▶ WHAT YOU SHOULD DO
Nothing but the pictures is dropped; write out all the remaining data below exactly.

▶ INFORMATION PROVIDED
^^^^

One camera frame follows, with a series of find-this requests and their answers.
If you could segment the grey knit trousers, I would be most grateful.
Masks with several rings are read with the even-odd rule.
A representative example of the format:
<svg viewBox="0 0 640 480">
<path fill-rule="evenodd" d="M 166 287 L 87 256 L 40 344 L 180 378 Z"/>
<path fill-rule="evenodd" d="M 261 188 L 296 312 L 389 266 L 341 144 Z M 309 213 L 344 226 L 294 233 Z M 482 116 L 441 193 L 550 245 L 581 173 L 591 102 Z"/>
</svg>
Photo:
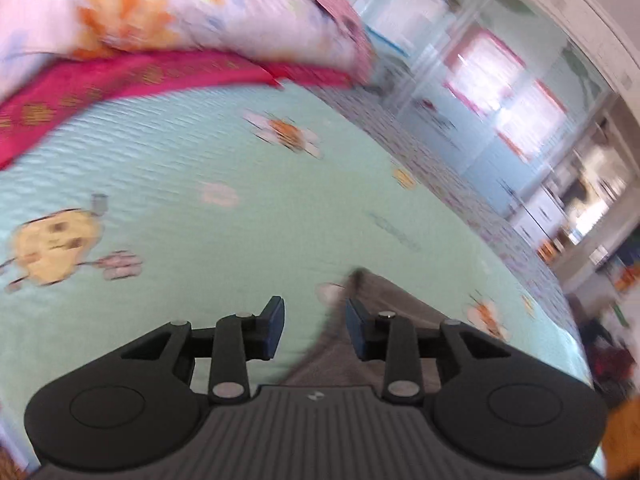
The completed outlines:
<svg viewBox="0 0 640 480">
<path fill-rule="evenodd" d="M 318 297 L 329 309 L 320 335 L 280 380 L 282 386 L 383 389 L 392 312 L 406 318 L 419 337 L 438 330 L 447 317 L 405 289 L 365 268 L 340 284 L 322 284 Z"/>
</svg>

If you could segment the mint green quilted bedspread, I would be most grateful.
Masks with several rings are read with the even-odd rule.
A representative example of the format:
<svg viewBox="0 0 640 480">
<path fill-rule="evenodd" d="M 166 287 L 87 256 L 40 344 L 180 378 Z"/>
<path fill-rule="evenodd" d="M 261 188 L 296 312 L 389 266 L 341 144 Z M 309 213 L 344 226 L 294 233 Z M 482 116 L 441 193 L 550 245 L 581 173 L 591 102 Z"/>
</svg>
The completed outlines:
<svg viewBox="0 0 640 480">
<path fill-rule="evenodd" d="M 506 339 L 590 375 L 558 284 L 521 239 L 426 184 L 434 157 L 380 112 L 288 84 L 103 102 L 64 122 L 1 175 L 1 238 L 70 208 L 98 213 L 97 259 L 129 252 L 131 278 L 85 263 L 38 286 L 1 277 L 1 419 L 23 453 L 32 395 L 171 321 L 213 325 L 281 296 L 272 384 L 314 342 L 328 293 L 365 268 L 452 318 L 492 304 Z"/>
</svg>

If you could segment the white drawer cabinet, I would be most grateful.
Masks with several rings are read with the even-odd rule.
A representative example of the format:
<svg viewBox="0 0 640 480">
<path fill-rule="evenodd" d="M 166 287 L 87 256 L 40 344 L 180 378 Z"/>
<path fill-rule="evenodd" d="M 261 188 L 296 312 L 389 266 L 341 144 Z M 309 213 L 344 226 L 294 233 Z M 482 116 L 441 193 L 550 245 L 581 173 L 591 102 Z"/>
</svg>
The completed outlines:
<svg viewBox="0 0 640 480">
<path fill-rule="evenodd" d="M 546 188 L 538 188 L 511 218 L 512 228 L 533 250 L 553 240 L 566 220 L 562 206 Z"/>
</svg>

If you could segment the red patterned cloth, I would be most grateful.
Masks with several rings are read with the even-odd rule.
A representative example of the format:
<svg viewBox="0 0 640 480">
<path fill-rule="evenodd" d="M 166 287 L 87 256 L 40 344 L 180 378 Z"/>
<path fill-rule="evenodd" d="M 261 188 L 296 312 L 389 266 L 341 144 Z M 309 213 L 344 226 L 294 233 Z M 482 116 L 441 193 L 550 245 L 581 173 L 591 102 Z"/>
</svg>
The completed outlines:
<svg viewBox="0 0 640 480">
<path fill-rule="evenodd" d="M 366 28 L 348 0 L 316 0 L 319 6 L 336 21 L 340 31 L 355 44 L 355 61 L 350 74 L 356 84 L 366 84 L 373 70 L 374 49 Z"/>
</svg>

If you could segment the sliding door wardrobe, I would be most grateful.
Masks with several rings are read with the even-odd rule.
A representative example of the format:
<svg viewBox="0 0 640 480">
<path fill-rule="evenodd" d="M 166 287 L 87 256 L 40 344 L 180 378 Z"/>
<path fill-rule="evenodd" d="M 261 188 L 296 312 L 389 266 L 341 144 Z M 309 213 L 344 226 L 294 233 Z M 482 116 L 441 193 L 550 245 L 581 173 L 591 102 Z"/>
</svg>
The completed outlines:
<svg viewBox="0 0 640 480">
<path fill-rule="evenodd" d="M 382 103 L 501 214 L 585 134 L 612 94 L 532 0 L 358 0 Z"/>
</svg>

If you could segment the magenta embroidered pillow cover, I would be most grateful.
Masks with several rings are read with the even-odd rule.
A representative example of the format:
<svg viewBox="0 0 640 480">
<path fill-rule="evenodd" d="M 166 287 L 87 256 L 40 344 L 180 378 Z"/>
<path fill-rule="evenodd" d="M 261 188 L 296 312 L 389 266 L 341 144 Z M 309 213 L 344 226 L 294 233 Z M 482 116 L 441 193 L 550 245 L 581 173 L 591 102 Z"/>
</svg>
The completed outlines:
<svg viewBox="0 0 640 480">
<path fill-rule="evenodd" d="M 352 77 L 334 68 L 253 62 L 220 51 L 130 53 L 47 67 L 1 105 L 1 167 L 11 166 L 62 122 L 96 103 L 230 84 L 348 88 Z"/>
</svg>

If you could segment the floral rolled duvet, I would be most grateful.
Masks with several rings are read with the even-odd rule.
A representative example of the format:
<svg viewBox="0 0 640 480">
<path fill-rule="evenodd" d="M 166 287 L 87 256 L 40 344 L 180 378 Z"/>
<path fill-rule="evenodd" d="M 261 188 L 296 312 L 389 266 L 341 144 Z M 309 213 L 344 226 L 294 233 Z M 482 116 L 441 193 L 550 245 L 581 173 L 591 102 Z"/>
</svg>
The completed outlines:
<svg viewBox="0 0 640 480">
<path fill-rule="evenodd" d="M 1 96 L 56 58 L 232 51 L 348 73 L 355 44 L 316 0 L 1 0 Z"/>
</svg>

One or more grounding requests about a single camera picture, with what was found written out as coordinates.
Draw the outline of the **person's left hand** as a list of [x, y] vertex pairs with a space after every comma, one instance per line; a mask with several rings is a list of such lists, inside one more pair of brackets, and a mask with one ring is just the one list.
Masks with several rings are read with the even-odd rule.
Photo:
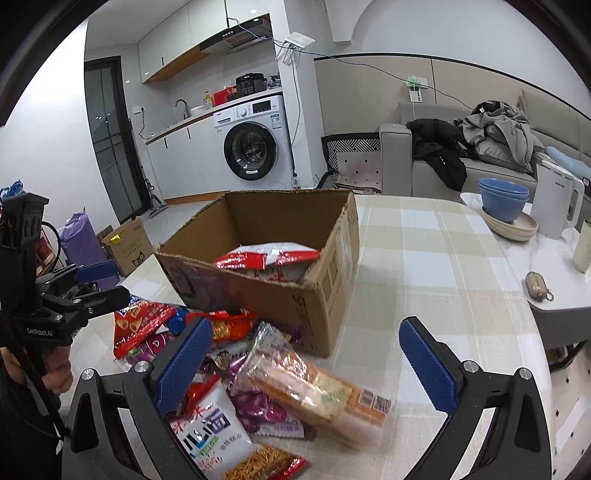
[[[56, 395], [67, 392], [73, 383], [70, 350], [70, 346], [58, 346], [46, 357], [47, 373], [42, 377], [42, 381], [45, 387]], [[2, 348], [1, 354], [8, 375], [17, 384], [25, 385], [24, 371], [16, 357], [7, 348]]]

^^^^

▶ RESPONSE
One camera frame follows, with a series of find-this requests and their answers.
If you could segment the grey knit trousers, I would be most grateful.
Masks with several rings are read with the even-odd rule.
A representative example of the format:
<svg viewBox="0 0 640 480">
<path fill-rule="evenodd" d="M 166 287 L 87 256 L 40 344 L 180 378 Z"/>
<path fill-rule="evenodd" d="M 261 188 L 296 312 L 389 266 L 341 144 Z M 309 213 L 344 226 L 294 233 Z M 482 116 L 441 193 L 550 245 L 581 173 L 591 102 Z"/>
</svg>
Photo:
The completed outlines:
<svg viewBox="0 0 640 480">
<path fill-rule="evenodd" d="M 318 297 L 329 309 L 320 335 L 280 380 L 282 386 L 383 389 L 392 312 L 406 318 L 419 337 L 438 330 L 447 317 L 405 289 L 365 268 L 340 284 L 322 284 Z"/>
</svg>

If you could segment the mint green quilted bedspread, I would be most grateful.
Masks with several rings are read with the even-odd rule.
A representative example of the format:
<svg viewBox="0 0 640 480">
<path fill-rule="evenodd" d="M 166 287 L 87 256 L 40 344 L 180 378 Z"/>
<path fill-rule="evenodd" d="M 261 188 L 296 312 L 389 266 L 341 144 Z M 309 213 L 344 226 L 294 233 Z M 482 116 L 441 193 L 550 245 L 581 173 L 591 102 Z"/>
</svg>
The completed outlines:
<svg viewBox="0 0 640 480">
<path fill-rule="evenodd" d="M 506 339 L 590 375 L 558 284 L 521 239 L 426 184 L 434 157 L 380 112 L 288 84 L 103 102 L 64 122 L 1 175 L 1 238 L 70 208 L 98 213 L 97 259 L 129 252 L 131 278 L 85 263 L 38 286 L 1 277 L 1 419 L 23 453 L 32 395 L 171 321 L 213 325 L 281 296 L 272 384 L 314 342 L 328 293 L 365 268 L 452 318 L 492 304 Z"/>
</svg>

If you could segment the white drawer cabinet, I would be most grateful.
Masks with several rings are read with the even-odd rule.
A representative example of the format:
<svg viewBox="0 0 640 480">
<path fill-rule="evenodd" d="M 166 287 L 87 256 L 40 344 L 180 378 Z"/>
<path fill-rule="evenodd" d="M 261 188 L 296 312 L 389 266 L 341 144 Z M 309 213 L 344 226 L 294 233 Z M 482 116 L 441 193 L 550 245 L 581 173 L 591 102 Z"/>
</svg>
The completed outlines:
<svg viewBox="0 0 640 480">
<path fill-rule="evenodd" d="M 546 188 L 538 188 L 511 218 L 512 228 L 533 250 L 553 240 L 566 220 L 562 206 Z"/>
</svg>

If you could segment the red patterned cloth, I would be most grateful.
Masks with several rings are read with the even-odd rule.
A representative example of the format:
<svg viewBox="0 0 640 480">
<path fill-rule="evenodd" d="M 166 287 L 87 256 L 40 344 L 180 378 Z"/>
<path fill-rule="evenodd" d="M 261 188 L 296 312 L 389 266 L 341 144 Z M 309 213 L 344 226 L 294 233 Z M 482 116 L 441 193 L 550 245 L 581 173 L 591 102 Z"/>
</svg>
The completed outlines:
<svg viewBox="0 0 640 480">
<path fill-rule="evenodd" d="M 366 28 L 348 0 L 316 0 L 319 6 L 336 21 L 340 31 L 355 44 L 355 61 L 350 74 L 356 84 L 366 84 L 373 70 L 374 49 Z"/>
</svg>

If you could segment the sliding door wardrobe, I would be most grateful.
Masks with several rings are read with the even-odd rule.
A representative example of the format:
<svg viewBox="0 0 640 480">
<path fill-rule="evenodd" d="M 166 287 L 87 256 L 40 344 L 180 378 Z"/>
<path fill-rule="evenodd" d="M 261 188 L 296 312 L 389 266 L 341 144 Z M 309 213 L 344 226 L 294 233 Z M 482 116 L 441 193 L 550 245 L 581 173 L 591 102 Z"/>
</svg>
The completed outlines:
<svg viewBox="0 0 640 480">
<path fill-rule="evenodd" d="M 382 103 L 501 214 L 585 134 L 612 94 L 532 0 L 358 0 Z"/>
</svg>

If you could segment the magenta embroidered pillow cover, I would be most grateful.
Masks with several rings are read with the even-odd rule.
A representative example of the format:
<svg viewBox="0 0 640 480">
<path fill-rule="evenodd" d="M 166 287 L 87 256 L 40 344 L 180 378 Z"/>
<path fill-rule="evenodd" d="M 261 188 L 296 312 L 389 266 L 341 144 Z M 309 213 L 344 226 L 294 233 Z M 482 116 L 441 193 L 550 245 L 581 173 L 591 102 Z"/>
</svg>
The completed outlines:
<svg viewBox="0 0 640 480">
<path fill-rule="evenodd" d="M 352 77 L 334 68 L 253 62 L 220 51 L 130 53 L 47 67 L 1 105 L 1 167 L 11 166 L 62 122 L 96 103 L 230 84 L 348 88 Z"/>
</svg>

If you could segment the floral rolled duvet, I would be most grateful.
Masks with several rings are read with the even-odd rule.
A representative example of the format:
<svg viewBox="0 0 640 480">
<path fill-rule="evenodd" d="M 166 287 L 87 256 L 40 344 L 180 378 Z"/>
<path fill-rule="evenodd" d="M 261 188 L 296 312 L 389 266 L 341 144 Z M 309 213 L 344 226 L 294 233 Z M 482 116 L 441 193 L 550 245 L 581 173 L 591 102 Z"/>
</svg>
The completed outlines:
<svg viewBox="0 0 640 480">
<path fill-rule="evenodd" d="M 1 96 L 56 58 L 232 51 L 348 73 L 355 44 L 316 0 L 1 0 Z"/>
</svg>

One or more grounding requests about a single camera picture, with what was found written out as coordinates.
Draw the outline of the **person's left hand** as a list of [x, y] vertex pairs with a space after every comma, one instance per line; a mask with several rings is a list of such lists, inside one more pair of brackets, and a mask with one ring is just the one list.
Masks with several rings are read with the even-odd rule.
Photo:
[[[56, 395], [67, 392], [73, 383], [70, 350], [70, 346], [58, 346], [46, 357], [47, 373], [42, 377], [42, 381], [45, 387]], [[2, 348], [1, 354], [8, 375], [17, 384], [25, 385], [24, 371], [16, 357], [7, 348]]]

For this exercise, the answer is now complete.